§ **Exercise prompt**:
Give back exactly the lines from the start of the entries below to the line holding "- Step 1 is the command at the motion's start", that line included, and leave every picture out.
··· Supplied data
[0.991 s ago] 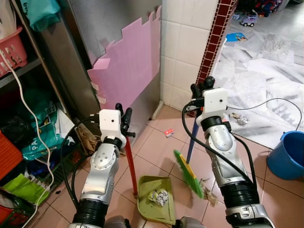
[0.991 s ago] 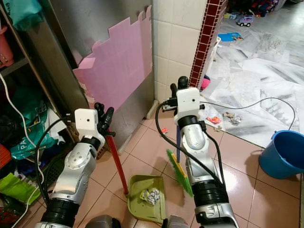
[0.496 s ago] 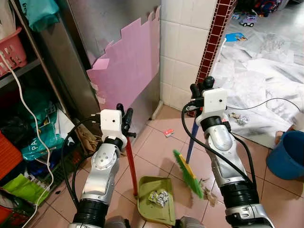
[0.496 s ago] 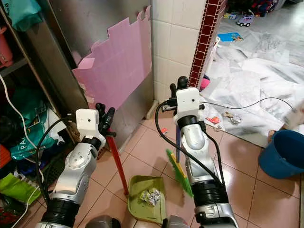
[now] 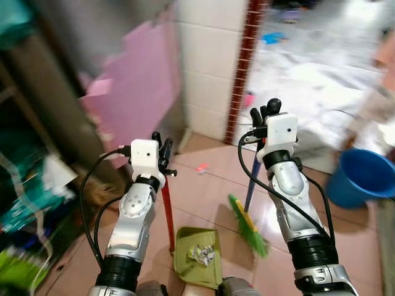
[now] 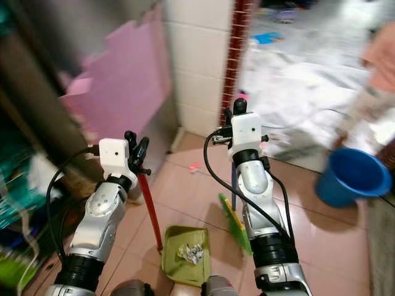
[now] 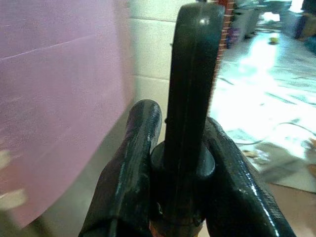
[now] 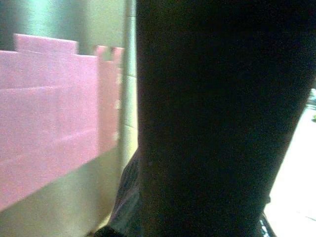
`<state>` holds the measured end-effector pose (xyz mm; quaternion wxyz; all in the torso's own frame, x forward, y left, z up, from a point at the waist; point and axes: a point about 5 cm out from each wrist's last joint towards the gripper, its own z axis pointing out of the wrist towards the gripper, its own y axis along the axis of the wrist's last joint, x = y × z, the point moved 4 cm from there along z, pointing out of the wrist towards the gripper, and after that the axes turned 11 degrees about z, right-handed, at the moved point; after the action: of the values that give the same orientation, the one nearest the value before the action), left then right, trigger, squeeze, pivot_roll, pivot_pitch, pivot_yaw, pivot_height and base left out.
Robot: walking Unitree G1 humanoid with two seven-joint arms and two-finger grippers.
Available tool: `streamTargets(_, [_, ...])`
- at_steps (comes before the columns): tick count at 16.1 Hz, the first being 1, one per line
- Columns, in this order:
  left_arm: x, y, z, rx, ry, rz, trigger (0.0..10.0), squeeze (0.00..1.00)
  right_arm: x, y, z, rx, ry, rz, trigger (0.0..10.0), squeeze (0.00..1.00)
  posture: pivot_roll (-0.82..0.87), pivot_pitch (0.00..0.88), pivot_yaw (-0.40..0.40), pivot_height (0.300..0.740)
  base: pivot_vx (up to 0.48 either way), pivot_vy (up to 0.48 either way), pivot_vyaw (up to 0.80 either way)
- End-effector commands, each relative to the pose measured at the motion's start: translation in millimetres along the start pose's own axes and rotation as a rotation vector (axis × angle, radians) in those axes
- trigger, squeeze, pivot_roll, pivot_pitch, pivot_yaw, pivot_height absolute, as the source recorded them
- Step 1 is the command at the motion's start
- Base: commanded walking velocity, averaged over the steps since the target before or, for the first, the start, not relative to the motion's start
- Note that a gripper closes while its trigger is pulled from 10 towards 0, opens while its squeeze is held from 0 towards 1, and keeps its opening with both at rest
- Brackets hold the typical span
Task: Sweep floor
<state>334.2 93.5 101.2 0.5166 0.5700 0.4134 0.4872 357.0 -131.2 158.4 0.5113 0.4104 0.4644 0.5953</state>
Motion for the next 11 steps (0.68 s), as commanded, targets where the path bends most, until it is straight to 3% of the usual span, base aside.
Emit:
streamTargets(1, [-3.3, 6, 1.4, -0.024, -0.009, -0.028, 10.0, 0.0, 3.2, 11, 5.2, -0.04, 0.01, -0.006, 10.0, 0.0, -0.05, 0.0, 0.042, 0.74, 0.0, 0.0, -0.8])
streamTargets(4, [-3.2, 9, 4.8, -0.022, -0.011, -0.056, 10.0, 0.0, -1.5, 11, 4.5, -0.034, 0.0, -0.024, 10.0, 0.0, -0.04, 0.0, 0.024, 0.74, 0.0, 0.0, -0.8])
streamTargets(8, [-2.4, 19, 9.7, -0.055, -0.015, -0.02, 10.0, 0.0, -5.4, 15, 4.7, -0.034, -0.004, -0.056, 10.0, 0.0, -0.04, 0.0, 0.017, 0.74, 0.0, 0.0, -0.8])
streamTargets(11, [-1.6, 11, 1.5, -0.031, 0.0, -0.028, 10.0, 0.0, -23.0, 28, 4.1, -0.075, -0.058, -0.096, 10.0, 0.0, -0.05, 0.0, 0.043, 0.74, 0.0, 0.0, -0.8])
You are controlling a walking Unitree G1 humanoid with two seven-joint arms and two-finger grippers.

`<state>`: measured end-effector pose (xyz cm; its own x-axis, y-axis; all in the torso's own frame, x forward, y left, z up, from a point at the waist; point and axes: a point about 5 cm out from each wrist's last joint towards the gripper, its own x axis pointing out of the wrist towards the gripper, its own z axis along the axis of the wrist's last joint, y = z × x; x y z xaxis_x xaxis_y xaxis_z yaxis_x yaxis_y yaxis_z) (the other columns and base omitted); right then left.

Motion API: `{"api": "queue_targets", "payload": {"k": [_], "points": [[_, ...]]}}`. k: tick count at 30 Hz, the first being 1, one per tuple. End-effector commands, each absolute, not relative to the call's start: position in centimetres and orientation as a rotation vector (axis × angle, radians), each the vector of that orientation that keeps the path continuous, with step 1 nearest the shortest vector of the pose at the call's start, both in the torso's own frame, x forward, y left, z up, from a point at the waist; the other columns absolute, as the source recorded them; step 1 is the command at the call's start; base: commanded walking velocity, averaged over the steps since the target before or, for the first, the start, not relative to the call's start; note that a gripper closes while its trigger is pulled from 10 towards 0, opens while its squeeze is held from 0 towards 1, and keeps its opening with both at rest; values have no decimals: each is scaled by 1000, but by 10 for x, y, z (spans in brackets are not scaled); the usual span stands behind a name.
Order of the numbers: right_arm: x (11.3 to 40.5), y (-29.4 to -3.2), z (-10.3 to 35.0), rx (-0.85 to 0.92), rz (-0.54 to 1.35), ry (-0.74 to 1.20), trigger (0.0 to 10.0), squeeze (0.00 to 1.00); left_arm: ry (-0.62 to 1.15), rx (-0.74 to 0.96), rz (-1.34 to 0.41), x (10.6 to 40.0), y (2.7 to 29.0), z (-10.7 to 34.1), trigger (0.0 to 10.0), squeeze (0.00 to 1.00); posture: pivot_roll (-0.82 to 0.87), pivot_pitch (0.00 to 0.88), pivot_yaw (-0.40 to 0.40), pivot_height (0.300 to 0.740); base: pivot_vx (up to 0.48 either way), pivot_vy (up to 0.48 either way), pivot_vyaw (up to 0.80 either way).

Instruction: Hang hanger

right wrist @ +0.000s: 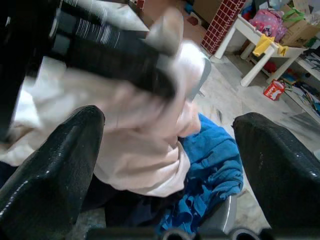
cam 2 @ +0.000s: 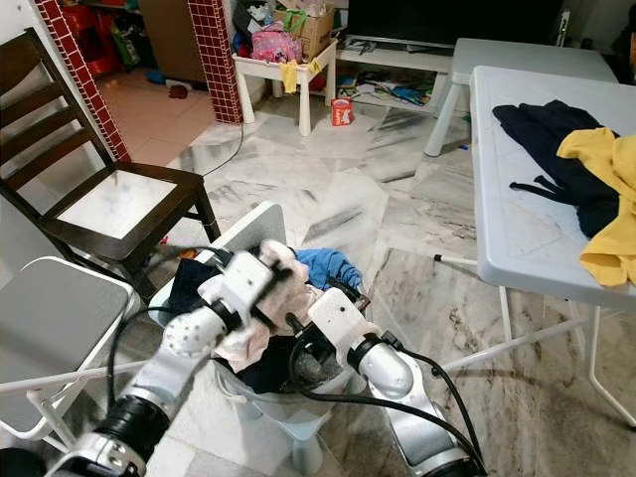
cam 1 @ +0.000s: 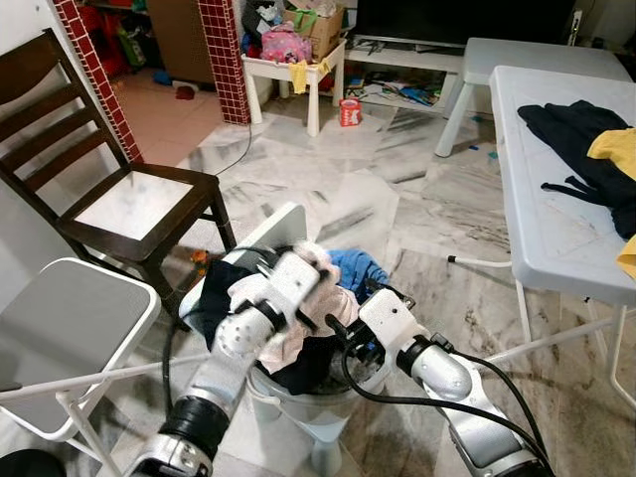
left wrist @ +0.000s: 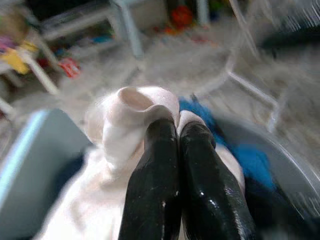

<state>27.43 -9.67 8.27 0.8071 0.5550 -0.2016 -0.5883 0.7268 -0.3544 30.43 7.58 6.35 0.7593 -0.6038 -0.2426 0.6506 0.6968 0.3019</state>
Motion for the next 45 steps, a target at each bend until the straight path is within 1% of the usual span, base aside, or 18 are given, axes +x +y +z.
{"api": "queue_targets", "payload": {"k": [1, 2, 3, 4, 7, 12, 15, 17, 18, 19, 25, 26, 28, 31, 35, 40, 44, 45], "points": [[278, -99, 84, -435, 631, 80, 10000, 0, 271, 442, -744, 288, 86, 35, 10000, 0, -152, 27, 14, 740, 0, 0, 0], [278, -99, 84, -435, 631, 80, 10000, 0, 271, 442, -744, 288, 86, 35, 10000, 0, -152, 27, 14, 740, 0, 0, 0], [278, -100, 84, -438, 630, 80, 10000, 0, 348, 466, -777, 275, 91, 20, 10000, 0, -153, 26, 14, 740, 0, 0, 0], [278, -100, 84, -438, 630, 80, 10000, 0, 348, 466, -777, 275, 91, 20, 10000, 0, -153, 26, 14, 740, 0, 0, 0], [277, -102, 82, -450, 634, 91, 10000, 0, 513, 484, -805, 233, 119, -19, 10000, 0, -149, 27, 5, 740, 0, 0, 0], [277, -101, 80, -474, 655, 98, 10000, 0, 555, 494, -764, 221, 136, -24, 10000, 0, -144, 26, -2, 740, 0, 0, 0], [277, -100, 80, -485, 669, 99, 10000, 0, 535, 579, -738, 218, 147, -25, 10000, 0, -135, 26, -9, 740, 0, 0, 0], [278, -100, 79, -485, 671, 101, 10000, 0, 512, 587, -685, 220, 153, -24, 10000, 0, -132, 27, -12, 740, 0, 0, 0], [278, -100, 79, -485, 674, 101, 10000, 0, 498, 563, -647, 223, 155, -22, 10000, 467, -132, 28, -12, 740, 0, 0, 0], [277, -99, 79, -486, 678, 101, 10000, 0, 470, 553, -584, 231, 159, -17, 10000, 1000, -131, 27, -13, 740, 0, 0, 0], [275, -96, 77, -487, 687, 103, 10000, 0, 271, 597, -379, 265, 177, 20, 10000, 1000, -134, 30, -7, 740, 0, 0, 0], [275, -96, 77, -487, 687, 103, 10000, 0, 271, 597, -379, 265, 177, 20, 10000, 1000, -134, 30, -7, 740, 0, 0, 0], [274, -97, 76, -487, 685, 104, 10000, 0, 246, 621, -310, 270, 186, 26, 10000, 1000, -135, 30, -4, 740, 0, 0, 0], [274, -97, 76, -486, 678, 106, 10000, 0, 289, 661, -221, 273, 203, 25, 10000, 1000, -138, 31, 4, 740, 0, 0, 0], [274, -97, 76, -485, 673, 106, 10000, 0, 292, 677, -193, 272, 209, 27, 10000, 1000, -137, 32, 7, 740, 0, 0, 0], [274, -97, 75, -483, 670, 106, 10000, 0, 233, 687, -153, 275, 213, 39, 10000, 1000, -131, 32, 12, 740, 0, 0, 0], [273, -95, 75, -480, 673, 104, 10000, 0, 89, 721, -104, 280, 210, 59, 10000, 1000, -128, 33, 15, 740, 0, 0, 0], [273, -95, 75, -480, 673, 104, 10000, 0, 89, 721, -104, 280, 210, 59, 10000, 1000, -128, 33, 15, 740, 0, 0, 0]]}}
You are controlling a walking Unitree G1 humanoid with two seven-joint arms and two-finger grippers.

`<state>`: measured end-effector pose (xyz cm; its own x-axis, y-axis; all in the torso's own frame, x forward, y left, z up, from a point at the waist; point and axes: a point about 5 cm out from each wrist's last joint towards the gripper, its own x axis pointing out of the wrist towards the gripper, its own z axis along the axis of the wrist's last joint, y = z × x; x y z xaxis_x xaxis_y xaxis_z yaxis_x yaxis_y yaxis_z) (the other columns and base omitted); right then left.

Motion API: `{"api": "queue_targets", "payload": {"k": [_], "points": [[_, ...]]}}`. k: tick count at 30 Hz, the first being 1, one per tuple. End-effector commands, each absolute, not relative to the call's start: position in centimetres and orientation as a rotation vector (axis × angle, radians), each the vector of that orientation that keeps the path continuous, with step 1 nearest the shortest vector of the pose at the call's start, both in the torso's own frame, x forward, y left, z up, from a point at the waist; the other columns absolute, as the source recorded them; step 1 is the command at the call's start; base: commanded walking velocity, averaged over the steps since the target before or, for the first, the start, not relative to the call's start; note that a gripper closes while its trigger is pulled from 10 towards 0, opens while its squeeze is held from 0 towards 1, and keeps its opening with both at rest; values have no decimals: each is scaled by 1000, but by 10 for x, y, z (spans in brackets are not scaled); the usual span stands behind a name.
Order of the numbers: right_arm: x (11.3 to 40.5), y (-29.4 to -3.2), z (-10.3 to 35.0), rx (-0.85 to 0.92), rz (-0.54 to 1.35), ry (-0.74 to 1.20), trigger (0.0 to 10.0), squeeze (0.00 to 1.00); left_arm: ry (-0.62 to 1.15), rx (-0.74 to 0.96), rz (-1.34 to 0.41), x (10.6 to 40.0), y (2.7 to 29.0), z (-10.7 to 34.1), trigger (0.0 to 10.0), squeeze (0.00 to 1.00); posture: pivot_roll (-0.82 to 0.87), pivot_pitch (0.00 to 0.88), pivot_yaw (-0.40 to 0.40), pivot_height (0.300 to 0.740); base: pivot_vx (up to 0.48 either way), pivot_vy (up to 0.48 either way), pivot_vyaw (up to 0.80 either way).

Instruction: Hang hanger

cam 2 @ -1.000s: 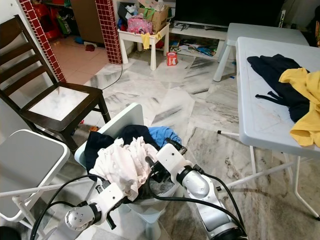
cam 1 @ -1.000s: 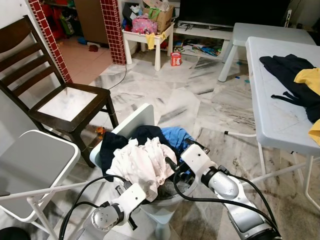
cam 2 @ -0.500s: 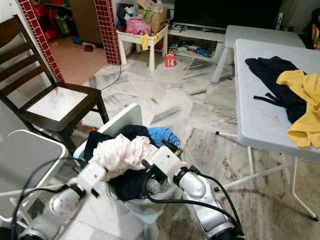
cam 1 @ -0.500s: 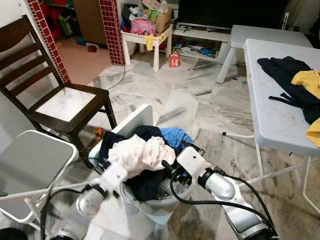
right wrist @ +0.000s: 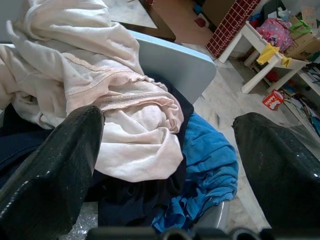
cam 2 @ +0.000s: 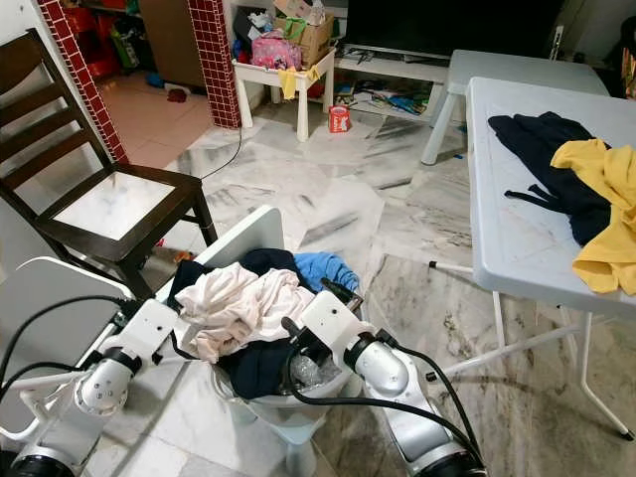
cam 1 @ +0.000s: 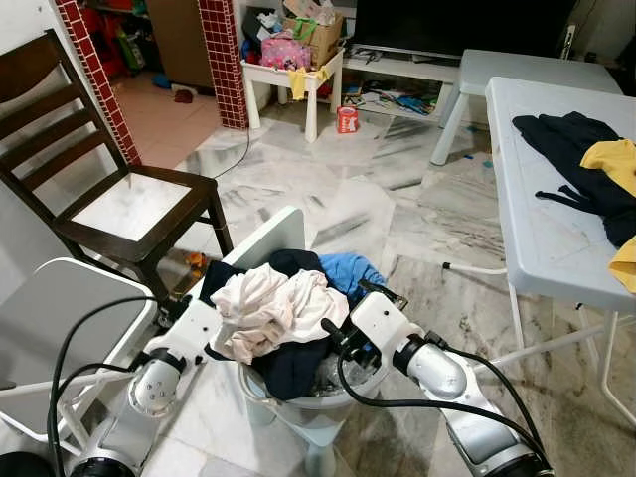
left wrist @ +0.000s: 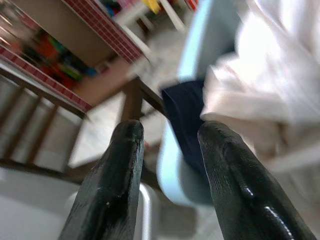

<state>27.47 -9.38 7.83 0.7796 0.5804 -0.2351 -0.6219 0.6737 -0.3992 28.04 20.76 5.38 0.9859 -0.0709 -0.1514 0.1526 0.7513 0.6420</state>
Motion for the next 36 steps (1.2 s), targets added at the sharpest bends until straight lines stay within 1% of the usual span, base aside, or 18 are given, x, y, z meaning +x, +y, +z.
{"api": "queue_targets", "payload": {"k": [1, 4, 6, 8, 9, 10, 14, 17, 19, 22, 23, 24, 30, 31, 32, 36], "points": [[273, -94, 75, -479, 673, 103, 10000, 0, 34, 709, -96, 282, 207, 67, 10000, 1000, -128, 33, 15, 740, 0, 0, 0], [273, -95, 74, -477, 671, 106, 10000, 0, -78, 696, -166, 282, 192, 80, 10000, 1000, -127, 35, 17, 740, 0, 0, 0], [273, -95, 73, -477, 670, 107, 10000, 0, -96, 699, -218, 281, 184, 80, 10000, 1000, -127, 36, 19, 740, 0, 0, 0], [272, -95, 73, -477, 669, 108, 10000, 0, -103, 650, -275, 279, 173, 79, 10000, 1000, -131, 37, 22, 740, 0, 0, 0], [272, -95, 73, -477, 669, 108, 10000, 0, -103, 650, -275, 279, 173, 79, 10000, 1000, -131, 37, 22, 740, 0, 0, 0], [272, -96, 73, -476, 666, 109, 10000, 0, -95, 651, -310, 278, 167, 75, 10000, 1000, -134, 39, 23, 740, 0, 0, 0], [271, -97, 73, -478, 662, 111, 10000, 0, -47, 618, -377, 274, 157, 63, 10000, 1000, -142, 44, 26, 740, 0, 0, 0], [270, -102, 72, -483, 652, 122, 10000, 0, 62, 581, -469, 270, 148, 46, 10000, 1000, -155, 49, 27, 740, 0, 0, 0], [268, -104, 71, -485, 652, 132, 10000, 0, 75, 559, -520, 269, 143, 43, 10000, 1000, -157, 50, 27, 740, 0, 0, 0], [268, -106, 71, -486, 654, 143, 10000, 0, 89, 541, -537, 269, 141, 41, 10000, 1000, -164, 52, 28, 740, 0, 0, 0], [266, -109, 68, -492, 657, 165, 10000, 0, 150, 526, -561, 270, 140, 34, 10000, 1000, -169, 53, 30, 740, 0, 0, 0], [265, -112, 66, -503, 657, 180, 10000, 0, 179, 536, -554, 272, 141, 30, 10000, 1000, -174, 54, 31, 740, 0, 0, 0], [263, -115, 64, -512, 656, 193, 10000, 0, 220, 538, -505, 282, 147, 28, 10000, 1000, -181, 55, 31, 740, 0, 0, 0], [262, -114, 64, -511, 658, 193, 10000, 0, 241, 535, -501, 285, 149, 26, 10000, 47, -183, 58, 30, 740, 0, 0, 0], [262, -113, 64, -511, 660, 192, 10000, 0, 247, 533, -500, 286, 149, 25, 10000, 0, -183, 58, 29, 740, 0, 0, 0], [260, -111, 64, -515, 672, 192, 10000, 0, 253, 523, -522, 291, 144, 25, 10000, 0, -187, 62, 24, 740, 0, 0, 0]]}}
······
§ **Exercise solution**:
[0.991 s ago] 
[0.991 s ago] 
[0.496 s ago] 
[0.496 s ago] 
[now] 
[now] 
[now] 
[now] 
`<state>` holds the measured end-effector pose (xyz mm; quaternion wxyz; all in the torso's own frame, x forward, y left, z up, from a point at the waist; point and axes: a point about 5 cm out from each wrist's last joint towards the gripper, its own z axis pointing out of the wrist towards the gripper, its own y axis along the axis of the wrist's last joint, x = y × z, the point moved 4 cm from there along z, pointing out of the wrist towards the gripper, and after that the axes turned 11 degrees about z, right-handed, at the moved point; after the action: of the values that give the same orientation, the one nearest the value before the action), left then right, trigger, squeeze, pivot_roll, pivot_pitch, pivot_yaw, pivot_height and base left out.
Robot: walking Unitree G1 humanoid with two seven-joint arms and two-finger grippers.
Available tool: `streamTargets(_, [_, ...])`
- at_steps (comes before the columns): tick count at 16.1 Hz, the first being 1, one per line
- Columns, in this order:
  left_arm: x, y, z, rx, ry, rz, trigger (0.0..10.0), squeeze (0.00..1.00)
  right_arm: x, y, z, rx, ry, rz, trigger (0.0..10.0), squeeze (0.00..1.00)
  posture: pivot_roll (-0.82..0.87), pivot_pitch (0.00..0.88), pivot_yaw (-0.40..0.40), pivot_height (0.300..0.740)
  base: pivot_vx (up to 0.48 either way), pivot_vy (up to 0.48 either way), pivot_vyaw (up to 0.80 either way)
- End-effector commands, each relative to the pose measured at the motion's start: translation in millimetres along the start pose's own axes and rotation as a rotation vector (axis × angle, radians) in those axes
- trigger, squeeze, pivot_roll, pivot_pitch, pivot_yaw, pivot_height absolute, as the source recorded them
- Step 1 is the command at the motion's start

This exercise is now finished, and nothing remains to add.